第１図は本発明実施例のユーザ辞書の構造を示
す図、第２図は本発明を適用した計算機システム
の構成を示すブロツク図、第３図、第４図並びに
第５図は本発明実施例の処理手順を示すフローチ
ヤート、第６図はスペルチエツクの処理手順を示
すフローチヤート、第７図、第８図並びに第９図
は従来例のユーザ辞書の構造を示す図である。１……ユーザ辞書、２……インデツクス、３，
４……データ部。 FIG. 1 is a diagram showing the structure of a user dictionary according to an embodiment of the present invention, FIG. 2 is a block diagram showing the configuration of a computer system to which the present invention is applied, and FIGS. 3, 4, and 5 are diagrams showing the implementation of the present invention. FIG. 6 is a flowchart showing the processing procedure of a spell check, and FIGS. 7, 8, and 9 are diagrams showing the structure of a conventional user dictionary. 1...User dictionary, 2...Index, 3,
4...Data section.

Claims

[Claims]

1 Equipped with a main dictionary that holds word information supplied in advance by the system and a user dictionary that holds word information registered by the user, the spelling of words input by the operator is checked by referring to both dictionaries.
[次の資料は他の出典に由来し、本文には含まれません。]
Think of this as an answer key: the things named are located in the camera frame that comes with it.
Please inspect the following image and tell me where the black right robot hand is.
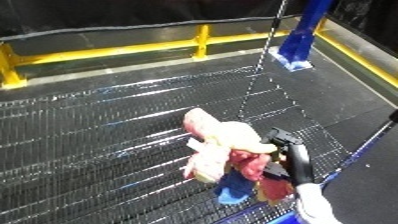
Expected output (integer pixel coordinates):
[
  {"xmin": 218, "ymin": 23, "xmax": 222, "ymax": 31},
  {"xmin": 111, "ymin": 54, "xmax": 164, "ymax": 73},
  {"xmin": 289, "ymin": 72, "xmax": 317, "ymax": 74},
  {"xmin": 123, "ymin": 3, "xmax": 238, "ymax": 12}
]
[{"xmin": 259, "ymin": 127, "xmax": 317, "ymax": 188}]

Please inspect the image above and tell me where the pink and yellow soft toy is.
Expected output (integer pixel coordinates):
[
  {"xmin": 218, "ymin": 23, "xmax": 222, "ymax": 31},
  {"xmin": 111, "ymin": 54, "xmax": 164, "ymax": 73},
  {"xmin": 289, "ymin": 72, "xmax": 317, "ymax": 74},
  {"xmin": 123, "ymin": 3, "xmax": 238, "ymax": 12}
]
[{"xmin": 179, "ymin": 107, "xmax": 297, "ymax": 206}]

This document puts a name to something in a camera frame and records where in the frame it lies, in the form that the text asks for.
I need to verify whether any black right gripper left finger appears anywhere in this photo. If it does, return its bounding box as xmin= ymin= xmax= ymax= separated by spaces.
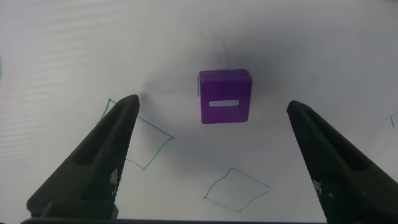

The user dictionary has a first area that stores words registered by the operator as numerical data using the hashing method, and a second area that stores the words as character data. An electronic dictionary characterized in that the first area is used for spell check reference, and the second area is used for operator confirmation.